DATA PROVIDED Block Start
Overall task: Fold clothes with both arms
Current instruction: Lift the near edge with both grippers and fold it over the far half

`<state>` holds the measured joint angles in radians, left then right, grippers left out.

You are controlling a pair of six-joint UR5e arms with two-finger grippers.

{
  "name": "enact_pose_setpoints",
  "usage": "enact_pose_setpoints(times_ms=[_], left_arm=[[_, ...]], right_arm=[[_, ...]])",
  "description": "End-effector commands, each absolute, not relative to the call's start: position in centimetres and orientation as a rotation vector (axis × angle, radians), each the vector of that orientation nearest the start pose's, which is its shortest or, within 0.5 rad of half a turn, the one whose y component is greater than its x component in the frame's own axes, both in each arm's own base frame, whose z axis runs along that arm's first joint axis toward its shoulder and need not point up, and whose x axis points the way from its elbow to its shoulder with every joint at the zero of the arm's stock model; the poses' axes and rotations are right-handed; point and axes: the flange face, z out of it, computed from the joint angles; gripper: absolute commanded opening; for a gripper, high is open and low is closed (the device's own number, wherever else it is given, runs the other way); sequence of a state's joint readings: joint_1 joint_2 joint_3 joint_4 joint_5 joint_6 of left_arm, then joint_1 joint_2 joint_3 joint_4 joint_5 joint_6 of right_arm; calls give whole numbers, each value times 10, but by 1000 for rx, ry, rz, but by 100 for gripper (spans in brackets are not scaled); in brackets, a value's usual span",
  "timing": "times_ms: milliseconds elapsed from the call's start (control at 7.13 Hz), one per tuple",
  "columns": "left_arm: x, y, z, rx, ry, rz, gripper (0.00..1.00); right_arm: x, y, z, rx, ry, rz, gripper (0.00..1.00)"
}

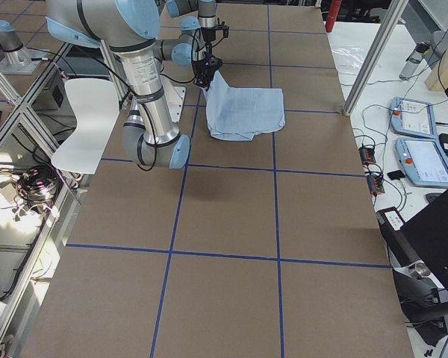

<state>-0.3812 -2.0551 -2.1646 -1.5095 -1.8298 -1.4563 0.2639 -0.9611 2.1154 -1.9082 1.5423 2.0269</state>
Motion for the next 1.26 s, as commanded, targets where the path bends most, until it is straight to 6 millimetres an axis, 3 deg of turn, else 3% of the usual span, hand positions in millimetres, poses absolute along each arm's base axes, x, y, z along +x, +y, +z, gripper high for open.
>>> enact_pose_setpoints(times_ms=[0,421,561,701,982,1122], left_arm=[[434,-374,152,122,998,-169,0],[463,-477,151,195,921,-197,0],[478,-505,165,234,912,-199,0],[496,-530,188,252,913,-202,0],[529,-560,222,273,882,-215,0],[535,-565,232,275,867,-202,0]], right_arm=[[-484,-339,147,32,-847,704,0],[-487,-423,156,134,-813,701,0],[-494,-458,159,165,-799,700,0],[-514,-490,172,185,-763,685,0],[-555,-543,204,212,-769,684,0],[-566,-555,217,221,-744,659,0]])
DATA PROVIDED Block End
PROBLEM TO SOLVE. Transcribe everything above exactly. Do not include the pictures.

ANSWER SECTION.
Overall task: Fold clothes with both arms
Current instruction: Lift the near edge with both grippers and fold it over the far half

`<state>` holds the measured joint angles in radians, left then right, grippers left out.

You are controlling a pair of six-joint UR5e arms with two-finger grippers.

{
  "name": "enact_pose_setpoints",
  "usage": "enact_pose_setpoints(times_ms=[_], left_arm=[[_, ...]], right_arm=[[_, ...]])",
  "description": "End-effector commands, each absolute, not relative to the call's start: position in centimetres and orientation as a rotation vector (axis × angle, radians), each the vector of that orientation nearest the start pose's, which is its shortest or, within 0.5 rad of half a turn, the one whose y component is greater than its x component in the frame's own axes, both in each arm's own base frame, whose z axis runs along that arm's first joint axis toward its shoulder and need not point up, and whose x axis points the way from its elbow to its shoulder with every joint at the zero of the arm's stock model; the poses' axes and rotations are right-handed; point and axes: the flange face, z out of it, computed from the joint angles; gripper: absolute commanded opening; for a gripper, high is open and low is closed (the device's own number, wherever else it is given, runs the other way); sequence of a state's joint readings: joint_1 joint_2 joint_3 joint_4 joint_5 joint_6 of left_arm, then joint_1 joint_2 joint_3 joint_4 joint_5 joint_6 of right_arm; calls give whole numbers, each value times 10, but by 1000 for rx, ry, rz, but by 100 for gripper (spans in brackets are not scaled); in brackets, a value's usual span",
  "timing": "times_ms: milliseconds elapsed from the call's start (control at 7.13 Hz), one per tuple",
  "columns": "left_arm: x, y, z, rx, ry, rz, gripper (0.00..1.00); right_arm: x, y, z, rx, ry, rz, gripper (0.00..1.00)"
}


<state>-0.3812 -2.0551 -2.1646 -1.5095 -1.8298 -1.4563 0.2639 -0.9611 2.1154 -1.9082 1.5423 2.0269</state>
Motion for the next 1.26 s, as commanded, targets where the path bends most, until it is straight to 6 millimetres an axis, 3 deg of turn, else 3% of the usual span, hand positions in millimetres, poses absolute along each arm's base axes, x, y, z along +x, +y, +z, gripper high for open.
>>> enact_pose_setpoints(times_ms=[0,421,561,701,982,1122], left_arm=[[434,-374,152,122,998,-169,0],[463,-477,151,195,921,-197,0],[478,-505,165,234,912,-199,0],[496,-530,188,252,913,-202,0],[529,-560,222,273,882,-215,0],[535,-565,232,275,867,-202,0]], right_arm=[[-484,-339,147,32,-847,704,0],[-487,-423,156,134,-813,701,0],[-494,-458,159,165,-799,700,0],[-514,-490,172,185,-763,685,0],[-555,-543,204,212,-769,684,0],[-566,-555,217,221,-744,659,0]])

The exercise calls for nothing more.